PROBLEM REQUIREMENTS.
In the entries below, find the line with "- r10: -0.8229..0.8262" and the line with "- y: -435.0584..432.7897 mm". Print those two and everything between them exactly, and nothing else.

DATA IN THIS EXERCISE.

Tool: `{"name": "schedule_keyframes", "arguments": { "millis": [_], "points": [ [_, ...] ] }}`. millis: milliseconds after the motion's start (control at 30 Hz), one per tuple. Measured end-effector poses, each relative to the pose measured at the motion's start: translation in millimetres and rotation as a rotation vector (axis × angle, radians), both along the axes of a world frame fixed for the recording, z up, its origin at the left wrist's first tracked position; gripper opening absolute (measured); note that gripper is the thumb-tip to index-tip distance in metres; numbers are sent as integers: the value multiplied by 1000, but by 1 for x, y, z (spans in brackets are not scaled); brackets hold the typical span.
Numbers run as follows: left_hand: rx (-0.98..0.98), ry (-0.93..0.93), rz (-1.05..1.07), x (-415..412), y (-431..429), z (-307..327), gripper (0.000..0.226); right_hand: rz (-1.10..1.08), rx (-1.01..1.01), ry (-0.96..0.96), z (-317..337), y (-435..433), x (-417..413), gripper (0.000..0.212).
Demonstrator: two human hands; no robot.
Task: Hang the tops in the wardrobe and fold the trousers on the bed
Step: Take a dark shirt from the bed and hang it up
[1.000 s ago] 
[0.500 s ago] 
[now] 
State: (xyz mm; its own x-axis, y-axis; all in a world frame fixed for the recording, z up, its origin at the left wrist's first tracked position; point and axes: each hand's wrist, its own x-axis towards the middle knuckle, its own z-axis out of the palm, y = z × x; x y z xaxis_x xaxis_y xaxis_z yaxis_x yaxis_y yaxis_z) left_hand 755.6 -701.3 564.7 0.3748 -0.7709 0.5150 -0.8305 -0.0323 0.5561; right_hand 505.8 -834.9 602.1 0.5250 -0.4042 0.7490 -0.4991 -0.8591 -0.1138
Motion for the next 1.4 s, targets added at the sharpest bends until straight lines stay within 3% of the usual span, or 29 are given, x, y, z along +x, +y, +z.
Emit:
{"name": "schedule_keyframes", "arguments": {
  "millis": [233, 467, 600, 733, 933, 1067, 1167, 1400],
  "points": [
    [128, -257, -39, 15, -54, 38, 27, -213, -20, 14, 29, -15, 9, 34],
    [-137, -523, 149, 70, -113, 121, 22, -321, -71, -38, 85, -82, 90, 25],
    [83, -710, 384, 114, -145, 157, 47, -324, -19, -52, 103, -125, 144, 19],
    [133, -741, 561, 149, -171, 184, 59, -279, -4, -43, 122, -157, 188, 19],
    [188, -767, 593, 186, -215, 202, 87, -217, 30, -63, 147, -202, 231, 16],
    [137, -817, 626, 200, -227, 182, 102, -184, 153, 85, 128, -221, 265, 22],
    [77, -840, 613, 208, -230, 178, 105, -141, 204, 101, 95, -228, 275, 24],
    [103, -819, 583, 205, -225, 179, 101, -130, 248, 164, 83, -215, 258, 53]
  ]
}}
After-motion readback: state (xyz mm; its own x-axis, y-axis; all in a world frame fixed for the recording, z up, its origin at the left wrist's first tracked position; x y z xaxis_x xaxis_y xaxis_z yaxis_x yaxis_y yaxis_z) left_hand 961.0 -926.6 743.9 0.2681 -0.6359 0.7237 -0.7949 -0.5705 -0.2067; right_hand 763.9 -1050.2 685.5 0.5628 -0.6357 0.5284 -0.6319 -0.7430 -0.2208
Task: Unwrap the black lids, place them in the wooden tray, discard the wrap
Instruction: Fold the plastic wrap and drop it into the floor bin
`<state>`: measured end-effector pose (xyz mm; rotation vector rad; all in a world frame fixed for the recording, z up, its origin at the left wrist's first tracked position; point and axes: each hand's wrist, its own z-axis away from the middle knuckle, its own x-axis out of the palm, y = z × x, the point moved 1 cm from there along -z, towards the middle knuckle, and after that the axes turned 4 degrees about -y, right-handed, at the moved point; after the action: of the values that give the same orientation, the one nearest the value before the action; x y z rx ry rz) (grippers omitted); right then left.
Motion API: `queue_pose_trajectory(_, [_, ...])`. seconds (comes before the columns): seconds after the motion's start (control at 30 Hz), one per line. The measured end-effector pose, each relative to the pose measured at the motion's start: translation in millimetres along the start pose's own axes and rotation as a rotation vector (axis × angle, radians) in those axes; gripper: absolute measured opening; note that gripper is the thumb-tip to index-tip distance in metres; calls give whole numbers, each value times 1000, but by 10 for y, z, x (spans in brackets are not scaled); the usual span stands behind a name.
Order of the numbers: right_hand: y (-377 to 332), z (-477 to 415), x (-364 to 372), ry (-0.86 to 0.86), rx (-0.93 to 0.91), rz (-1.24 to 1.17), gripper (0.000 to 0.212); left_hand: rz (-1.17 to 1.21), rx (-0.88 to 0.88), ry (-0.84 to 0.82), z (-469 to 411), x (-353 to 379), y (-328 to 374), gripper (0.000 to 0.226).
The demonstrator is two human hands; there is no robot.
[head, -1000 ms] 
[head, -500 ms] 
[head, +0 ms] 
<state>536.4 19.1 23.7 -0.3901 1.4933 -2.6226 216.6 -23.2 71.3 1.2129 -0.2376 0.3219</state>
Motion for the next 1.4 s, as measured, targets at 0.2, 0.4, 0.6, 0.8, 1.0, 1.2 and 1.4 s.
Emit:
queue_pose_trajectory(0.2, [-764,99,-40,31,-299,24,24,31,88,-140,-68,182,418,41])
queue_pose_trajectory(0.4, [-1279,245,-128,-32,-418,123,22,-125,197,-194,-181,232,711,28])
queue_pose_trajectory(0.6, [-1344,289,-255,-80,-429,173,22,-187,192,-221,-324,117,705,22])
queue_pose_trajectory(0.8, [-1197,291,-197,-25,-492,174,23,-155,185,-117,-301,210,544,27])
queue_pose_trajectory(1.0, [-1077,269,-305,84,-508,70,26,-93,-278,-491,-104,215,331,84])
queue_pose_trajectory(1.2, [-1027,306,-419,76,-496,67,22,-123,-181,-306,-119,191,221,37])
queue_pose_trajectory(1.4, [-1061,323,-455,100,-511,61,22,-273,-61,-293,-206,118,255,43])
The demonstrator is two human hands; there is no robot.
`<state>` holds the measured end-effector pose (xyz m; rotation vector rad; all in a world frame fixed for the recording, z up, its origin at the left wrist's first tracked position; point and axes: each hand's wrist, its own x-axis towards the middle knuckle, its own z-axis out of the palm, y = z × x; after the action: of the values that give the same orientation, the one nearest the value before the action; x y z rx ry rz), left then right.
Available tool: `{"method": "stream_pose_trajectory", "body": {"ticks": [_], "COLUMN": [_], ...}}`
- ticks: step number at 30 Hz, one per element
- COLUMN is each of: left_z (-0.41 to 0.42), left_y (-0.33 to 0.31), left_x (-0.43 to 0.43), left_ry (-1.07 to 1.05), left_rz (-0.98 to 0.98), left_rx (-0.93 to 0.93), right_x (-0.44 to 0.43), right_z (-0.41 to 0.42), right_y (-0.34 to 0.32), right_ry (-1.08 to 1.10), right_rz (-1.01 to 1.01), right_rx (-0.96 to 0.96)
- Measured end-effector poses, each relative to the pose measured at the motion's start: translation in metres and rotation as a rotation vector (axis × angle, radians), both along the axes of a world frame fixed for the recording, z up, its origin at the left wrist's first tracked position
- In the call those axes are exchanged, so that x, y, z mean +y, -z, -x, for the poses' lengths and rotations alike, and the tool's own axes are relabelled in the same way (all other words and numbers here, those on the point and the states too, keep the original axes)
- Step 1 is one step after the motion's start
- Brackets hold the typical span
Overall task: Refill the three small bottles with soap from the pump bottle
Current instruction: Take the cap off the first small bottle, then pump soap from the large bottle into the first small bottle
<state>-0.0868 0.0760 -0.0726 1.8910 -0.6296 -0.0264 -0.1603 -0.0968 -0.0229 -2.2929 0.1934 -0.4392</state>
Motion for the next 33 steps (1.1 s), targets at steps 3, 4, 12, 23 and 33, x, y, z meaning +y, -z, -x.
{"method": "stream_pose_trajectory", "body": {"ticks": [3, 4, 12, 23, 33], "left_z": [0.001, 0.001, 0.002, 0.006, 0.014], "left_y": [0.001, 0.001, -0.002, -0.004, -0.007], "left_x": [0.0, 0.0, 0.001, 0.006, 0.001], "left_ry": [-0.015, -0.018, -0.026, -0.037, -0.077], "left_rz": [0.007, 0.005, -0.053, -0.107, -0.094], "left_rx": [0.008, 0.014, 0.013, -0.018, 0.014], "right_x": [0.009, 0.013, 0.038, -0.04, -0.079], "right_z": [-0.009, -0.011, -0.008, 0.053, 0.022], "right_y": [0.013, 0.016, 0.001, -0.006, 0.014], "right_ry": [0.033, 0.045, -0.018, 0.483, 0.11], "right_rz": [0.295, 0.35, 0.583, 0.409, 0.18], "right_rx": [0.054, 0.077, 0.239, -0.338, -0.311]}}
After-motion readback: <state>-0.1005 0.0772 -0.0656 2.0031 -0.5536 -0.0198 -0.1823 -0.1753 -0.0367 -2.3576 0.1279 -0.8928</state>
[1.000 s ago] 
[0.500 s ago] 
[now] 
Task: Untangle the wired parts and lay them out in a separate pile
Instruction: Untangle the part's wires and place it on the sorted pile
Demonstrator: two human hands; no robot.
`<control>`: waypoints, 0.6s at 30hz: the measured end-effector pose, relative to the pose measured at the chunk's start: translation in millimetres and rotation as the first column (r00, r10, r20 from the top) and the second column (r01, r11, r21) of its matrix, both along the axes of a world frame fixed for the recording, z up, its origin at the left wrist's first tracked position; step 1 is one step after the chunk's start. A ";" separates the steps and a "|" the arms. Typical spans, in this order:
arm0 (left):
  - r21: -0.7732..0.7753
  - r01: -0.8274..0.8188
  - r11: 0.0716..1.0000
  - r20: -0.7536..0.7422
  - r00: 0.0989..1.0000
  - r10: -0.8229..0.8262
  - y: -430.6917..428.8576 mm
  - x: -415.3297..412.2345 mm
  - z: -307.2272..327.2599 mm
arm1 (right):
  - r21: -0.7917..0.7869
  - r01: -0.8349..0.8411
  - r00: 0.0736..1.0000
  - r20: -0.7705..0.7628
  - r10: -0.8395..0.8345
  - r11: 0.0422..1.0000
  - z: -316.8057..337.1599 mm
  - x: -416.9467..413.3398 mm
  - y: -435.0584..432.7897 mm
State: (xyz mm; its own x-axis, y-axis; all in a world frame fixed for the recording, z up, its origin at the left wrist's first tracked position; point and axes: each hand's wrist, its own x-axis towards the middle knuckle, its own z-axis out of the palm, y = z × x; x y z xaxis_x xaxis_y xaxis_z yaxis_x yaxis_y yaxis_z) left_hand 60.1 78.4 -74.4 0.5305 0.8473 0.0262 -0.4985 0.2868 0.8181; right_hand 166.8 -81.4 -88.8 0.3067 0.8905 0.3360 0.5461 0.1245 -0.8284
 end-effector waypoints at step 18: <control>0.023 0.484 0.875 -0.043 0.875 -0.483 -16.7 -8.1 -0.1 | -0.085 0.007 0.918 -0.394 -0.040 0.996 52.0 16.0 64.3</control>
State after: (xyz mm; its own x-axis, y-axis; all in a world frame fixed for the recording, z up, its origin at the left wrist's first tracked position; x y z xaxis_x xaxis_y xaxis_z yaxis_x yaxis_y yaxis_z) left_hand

WRITTEN ANSWER.
  - r10: -0.8229..0.8262
  - y: -430.6917..428.8576 mm
  - x: -415.3297..412.2345 mm
  - z: -307.2272..327.2599 mm
arm1 (right):
  - r21: -0.7917..0.7869
  - r01: -0.8349..0.8411
  - r00: 0.0736..1.0000
  - r20: -0.7705..0.7628
  - r10: -0.8395..0.8345
  - r11: 0.0422..1.0000
  - z: -316.8057..337.1599 mm
  - x: -416.9467..413.3398 mm
  - y: -435.0584..432.7897 mm

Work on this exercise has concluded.